Hey everyone, I own a '93 Sentra XE and am having some issues with her. I did a bit of research on these cars, and the GA16DE engine. The most common issue I saw was the upper timing chain tensioner failing on higher mileage cars. I bought it with about 125k miles on it and decided to just go ahead and change it out for peace of mind. I removed the timing cover and a few other things and pulled the old tensioner out. It looked okay actually, the timing chain had started to dig into it, but there was a good bit of material left. I pulled the pin out of the new one, installed it and put it all back together.

Anyway, after I installed the new part (and let the rtv cure), I started it up and heard a small clunking that went away almost immediately. The car ran great on the way home, and I had no issues. The next morning I started it up and again heard the clunk but it went away after a second. After work I started it up again, this time the clunking was louder and didn't go away. I freaked out of course, shut it off and had it towed into my mechanic. They deduced that it needed a timing chain job. I paid for a full upper timing chain job, including the upper chain, upper tensioner, guides, and one cam gear, which had accumulated some wear. After getting my car again, I started it up, heard a slight clunk again, but it went away. Well, same issue the next day, it started clunking like crazy so I took it back in. They figured it was a problem with the tensioner itself, meaning we had both ordered faulty parts (the brand was ITM). They replaced the upper tensioner with a different unit free of charge and I was back on the road again.

I had no issues after taking the car back and had put about 20k miles on the car. Well, the other morning, I started it up and I heard the clunk again...and a few times since. It seems to happen most often after the engine is warm, when I shut it off and then return and start it up again. Yesterday, it was clunking for a bit, and then went away eventually. Anyway, I'm lost and frustrated with the whole situation, especially because I caused this by trying to prevent it haha. If anyone can help point me in the right direction, I'd greatly appreciate it. I certainly don't want it to jump timing or have damage done to the chain.


----------



## profilehair012 (Jun 13, 2018)

nice post dude


----------



## rogoman (Dec 16, 2004)

The chain tensioner is activated by engine oil pressure. If the pressure is very low, that could cause the clunk or rattling sound. You can check the pressure very easily by installing a temporary mechanical oil pressure gauge. You would remove the oil sensor which is located on the right side of the engine and install the mechanical oil pressure gauge in it's place; you may need to get an 1/8 BSPT to 1/8 NPT adapter to hook up the gauge.

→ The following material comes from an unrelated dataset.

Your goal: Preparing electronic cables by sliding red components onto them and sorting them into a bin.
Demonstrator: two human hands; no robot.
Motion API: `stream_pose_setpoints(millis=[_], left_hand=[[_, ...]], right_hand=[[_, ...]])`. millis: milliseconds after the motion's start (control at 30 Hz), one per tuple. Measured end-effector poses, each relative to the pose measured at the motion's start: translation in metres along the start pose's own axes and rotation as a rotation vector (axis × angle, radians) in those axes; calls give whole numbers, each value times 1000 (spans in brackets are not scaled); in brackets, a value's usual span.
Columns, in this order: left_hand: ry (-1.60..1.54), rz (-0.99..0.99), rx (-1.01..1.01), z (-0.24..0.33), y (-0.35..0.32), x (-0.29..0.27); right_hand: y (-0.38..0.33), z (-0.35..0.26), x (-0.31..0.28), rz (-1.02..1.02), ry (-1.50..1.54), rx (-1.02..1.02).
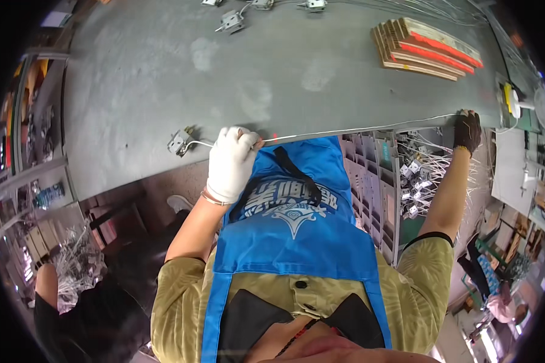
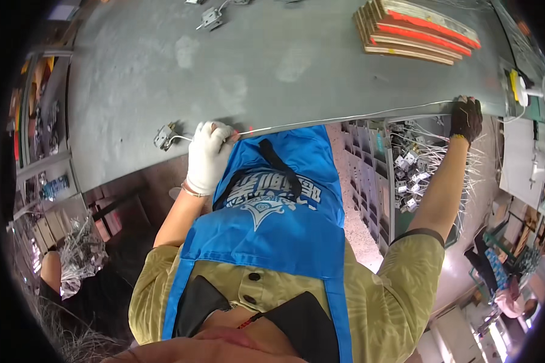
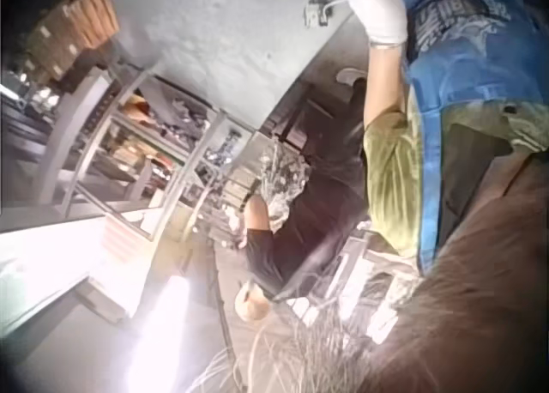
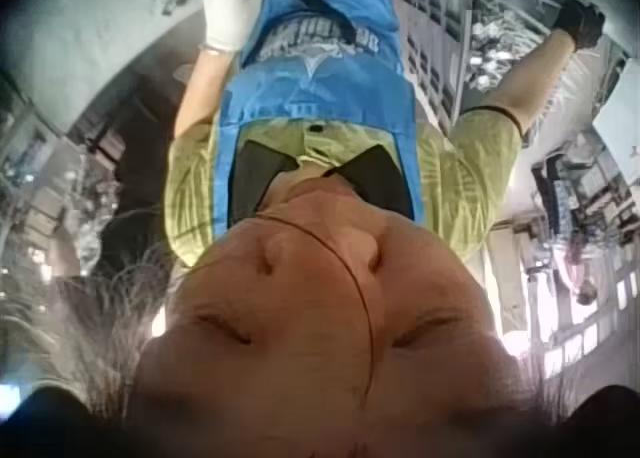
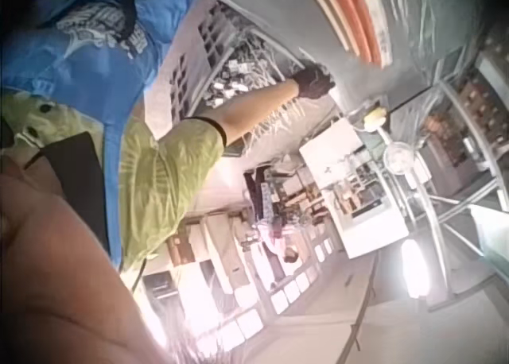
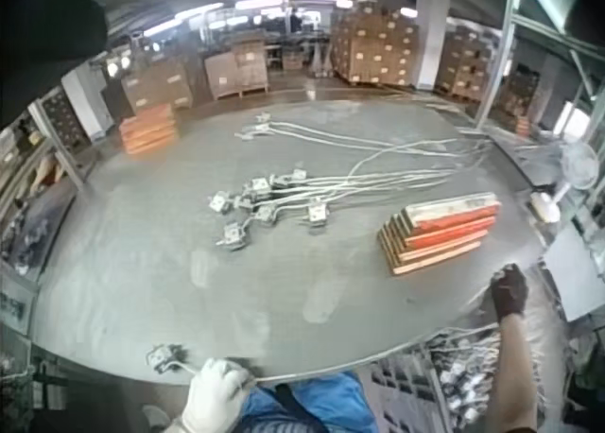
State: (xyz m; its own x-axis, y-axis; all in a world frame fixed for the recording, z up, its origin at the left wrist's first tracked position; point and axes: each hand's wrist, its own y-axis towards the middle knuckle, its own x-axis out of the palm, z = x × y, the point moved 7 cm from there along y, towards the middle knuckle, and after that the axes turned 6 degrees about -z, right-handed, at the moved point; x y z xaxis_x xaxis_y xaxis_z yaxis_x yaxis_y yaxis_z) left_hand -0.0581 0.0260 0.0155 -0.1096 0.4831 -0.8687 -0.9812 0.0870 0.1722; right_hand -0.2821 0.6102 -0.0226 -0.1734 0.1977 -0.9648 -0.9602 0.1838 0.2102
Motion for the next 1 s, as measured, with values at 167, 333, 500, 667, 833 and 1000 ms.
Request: stream_pose_setpoints(millis=[167, 333, 500, 667, 833, 1000], left_hand=[[-52, 9, 5, -8, -8, -1], [-82, -34, 20, 0, -5, -4], [-94, -96, 13, 6, -4, -2], [-31, -118, -20, 0, -15, 5], [-52, -76, 74, 1, -13, 5], [-54, -121, 60, 1, -6, 3]], right_hand=[[10, 6, 13, -19, 58, 64], [16, 28, 27, 47, -3, -14], [21, 26, 29, -85, -169, -228], [4, -8, 6, 54, 153, 113], [-2, -5, -8, 114, 32, 142], [-7, -6, -26, 33, 15, 105]])
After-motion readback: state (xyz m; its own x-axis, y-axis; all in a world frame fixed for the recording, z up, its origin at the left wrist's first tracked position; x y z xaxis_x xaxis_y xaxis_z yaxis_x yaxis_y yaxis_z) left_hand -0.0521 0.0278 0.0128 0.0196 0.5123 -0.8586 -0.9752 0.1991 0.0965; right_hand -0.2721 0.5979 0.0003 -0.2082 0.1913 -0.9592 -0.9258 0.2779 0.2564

With the engine fully warmed up, the pressure should be as follows:
idle - at least 27 psi
3000 RPM - 64 psi


----------



## drewbB13 (Jul 5, 2018)

Tbh i just live with it. Make sure your oil is where its suppose to be but other than that youre good. Youre not alone i usually just turn the car right back off then back on or rev and its gone just a thing with this engine and age. Dont get me wrong it may be frowned upon but ive replaced most of it too and its still there so i just accept it its not a big deal i still everyday it


----------